→ DESCRIPTION OF THE TASK: Retrieve every line from the records in which the word "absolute" occurs.

→ MATERIAL TO PROCESS:
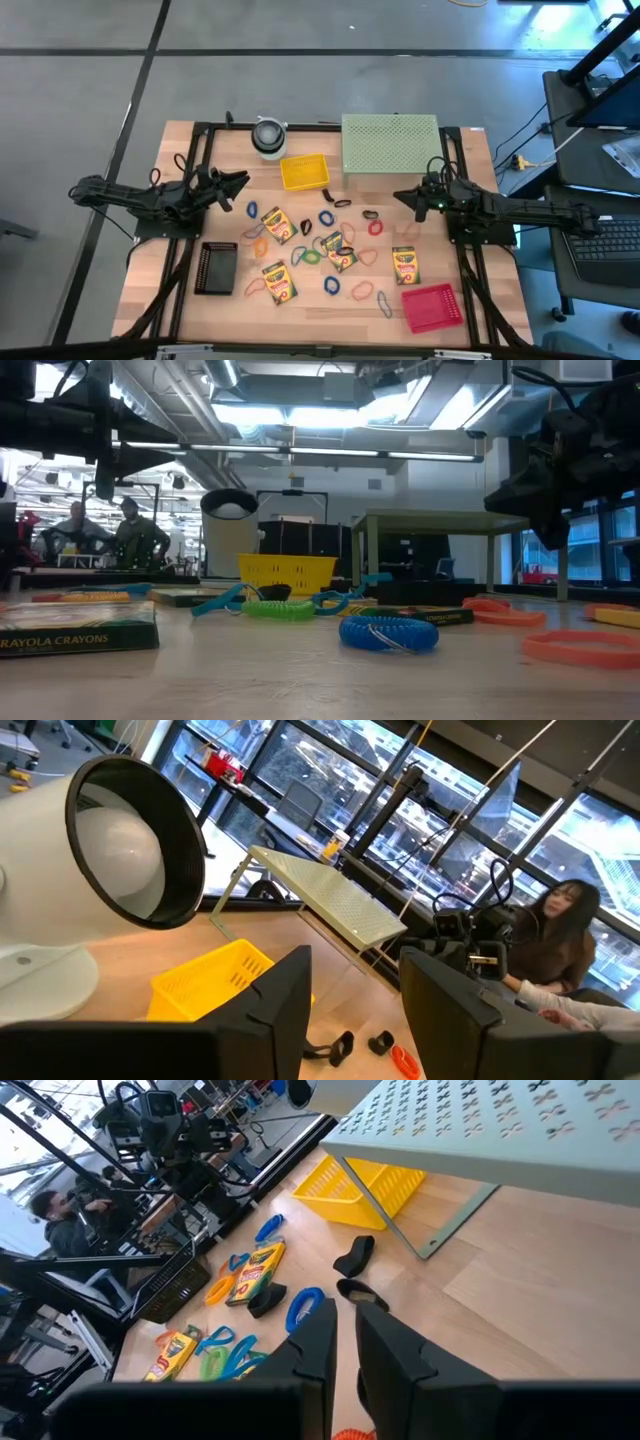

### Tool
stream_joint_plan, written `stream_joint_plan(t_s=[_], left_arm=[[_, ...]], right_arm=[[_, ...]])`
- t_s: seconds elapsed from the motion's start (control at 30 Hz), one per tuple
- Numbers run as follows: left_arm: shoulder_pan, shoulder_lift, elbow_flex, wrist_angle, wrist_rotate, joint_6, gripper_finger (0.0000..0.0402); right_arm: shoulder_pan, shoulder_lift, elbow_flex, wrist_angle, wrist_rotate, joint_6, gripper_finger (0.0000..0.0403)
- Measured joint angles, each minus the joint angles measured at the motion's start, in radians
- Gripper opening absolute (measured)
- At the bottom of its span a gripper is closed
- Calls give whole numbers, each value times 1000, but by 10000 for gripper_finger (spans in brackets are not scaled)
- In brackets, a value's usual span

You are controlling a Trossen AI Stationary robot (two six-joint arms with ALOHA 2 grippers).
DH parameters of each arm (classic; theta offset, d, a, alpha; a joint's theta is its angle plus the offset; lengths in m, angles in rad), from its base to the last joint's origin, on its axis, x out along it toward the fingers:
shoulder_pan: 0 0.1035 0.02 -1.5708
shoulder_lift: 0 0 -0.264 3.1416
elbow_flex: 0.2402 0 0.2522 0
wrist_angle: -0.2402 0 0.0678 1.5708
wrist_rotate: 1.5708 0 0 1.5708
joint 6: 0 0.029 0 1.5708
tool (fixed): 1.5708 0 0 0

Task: Pick & Place Office Desk Supplies
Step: Put the orange rubber band into the red bin

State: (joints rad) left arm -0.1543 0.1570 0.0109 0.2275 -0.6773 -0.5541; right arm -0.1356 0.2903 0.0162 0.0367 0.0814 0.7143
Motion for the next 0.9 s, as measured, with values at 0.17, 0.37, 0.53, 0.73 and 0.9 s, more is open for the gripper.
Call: stream_joint_plan(t_s=[0.17,0.37,0.53,0.73,0.9], left_arm=[[0,0,0,0,0,0,148],[0,0,0,0,0,0,148],[0,0,0,0,0,0,148],[0,0,0,0,0,0,148],[0,0,0,0,0,0,148]], right_arm=[[0,0,0,0,-18,4,45],[0,0,0,0,-97,8,45],[0,0,0,0,-101,15,45],[0,0,0,0,-100,38,45],[0,0,0,0,-100,6,45]])
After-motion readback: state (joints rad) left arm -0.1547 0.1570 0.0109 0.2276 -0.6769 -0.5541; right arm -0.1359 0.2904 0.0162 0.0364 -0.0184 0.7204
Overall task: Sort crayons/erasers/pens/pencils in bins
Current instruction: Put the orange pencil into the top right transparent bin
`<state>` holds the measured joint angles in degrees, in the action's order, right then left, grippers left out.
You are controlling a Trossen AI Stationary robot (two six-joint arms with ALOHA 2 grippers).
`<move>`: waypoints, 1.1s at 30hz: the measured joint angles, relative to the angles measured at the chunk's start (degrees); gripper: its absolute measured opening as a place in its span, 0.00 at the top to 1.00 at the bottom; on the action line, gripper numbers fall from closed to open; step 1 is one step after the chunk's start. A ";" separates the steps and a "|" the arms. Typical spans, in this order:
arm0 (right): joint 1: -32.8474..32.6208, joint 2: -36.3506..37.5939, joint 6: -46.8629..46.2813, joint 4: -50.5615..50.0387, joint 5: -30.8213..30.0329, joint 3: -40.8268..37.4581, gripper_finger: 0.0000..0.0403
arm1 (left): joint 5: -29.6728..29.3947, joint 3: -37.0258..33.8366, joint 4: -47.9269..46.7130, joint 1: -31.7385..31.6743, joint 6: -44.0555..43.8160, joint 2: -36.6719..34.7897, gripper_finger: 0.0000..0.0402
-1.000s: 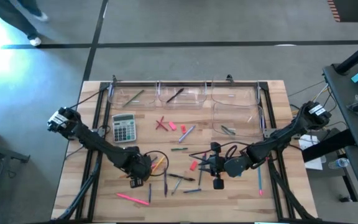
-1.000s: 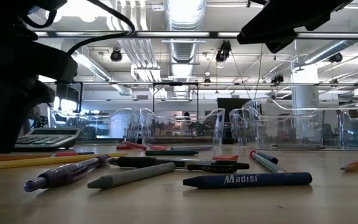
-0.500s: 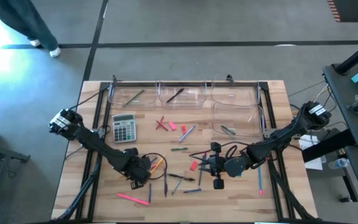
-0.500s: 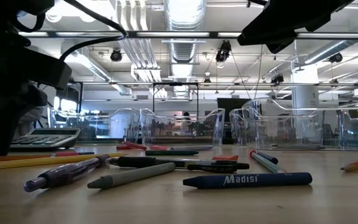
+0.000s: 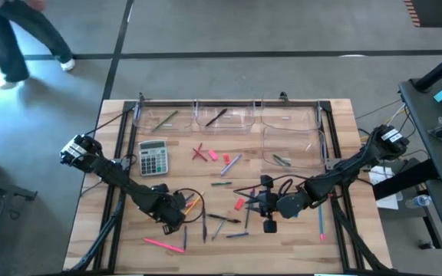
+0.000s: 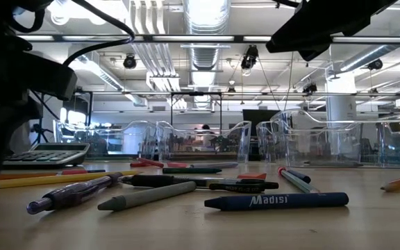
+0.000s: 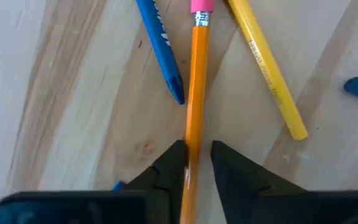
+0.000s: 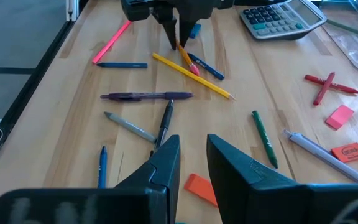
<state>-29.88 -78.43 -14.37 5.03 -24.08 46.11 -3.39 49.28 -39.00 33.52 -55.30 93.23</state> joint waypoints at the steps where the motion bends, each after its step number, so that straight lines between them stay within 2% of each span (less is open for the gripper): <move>1: 0.00 0.00 -0.02 -0.03 0.00 0.00 0.82 | 0.06 0.04 0.07 0.03 0.02 0.00 0.88; 6: 0.00 0.00 -0.07 -0.03 0.00 0.00 0.82 | 0.34 0.77 -0.38 0.07 -0.32 0.09 0.98; 12: 0.01 0.00 -0.04 -0.19 0.00 0.23 0.82 | 2.44 3.59 -0.81 0.22 0.13 -0.93 0.98; 17: -0.12 0.02 -0.04 -0.23 0.00 0.24 0.82 | 0.41 7.27 -8.21 0.16 0.15 -3.07 0.98; 22: -0.25 0.02 -0.02 -0.32 0.02 0.35 0.82 | -5.83 11.23 -17.67 0.24 0.35 -6.03 0.98; 25: -0.25 0.02 -0.02 -0.34 0.01 0.35 0.82 | -12.18 12.14 -17.33 0.40 2.85 -8.89 0.98; 29: -0.24 0.02 -0.02 -0.05 0.00 0.35 0.82 | -20.67 11.64 -11.32 0.59 8.61 -13.14 0.98; 33: -0.23 0.02 0.66 -0.03 0.00 0.35 0.82 | -26.64 8.82 2.29 0.63 18.76 -17.06 0.98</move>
<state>-30.11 -78.41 -13.71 4.99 -24.08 46.46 -30.03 58.10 -36.71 34.15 -36.54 76.17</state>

→ ANSWER FOR THE TASK:
- Gripper opening absolute (measured)
`<move>`: waypoints, 1.1s at 30hz: the measured joint angles, relative to the angles measured at the chunk's start (degrees); gripper: its absolute measured opening as a place in its span, 0.00 at the top to 1.00 at the bottom; on the action line, gripper numbers fall from closed to open; step 1 is one step after the chunk's start. A ";" separates the steps and a "|" the arms. Typical spans, in this order:

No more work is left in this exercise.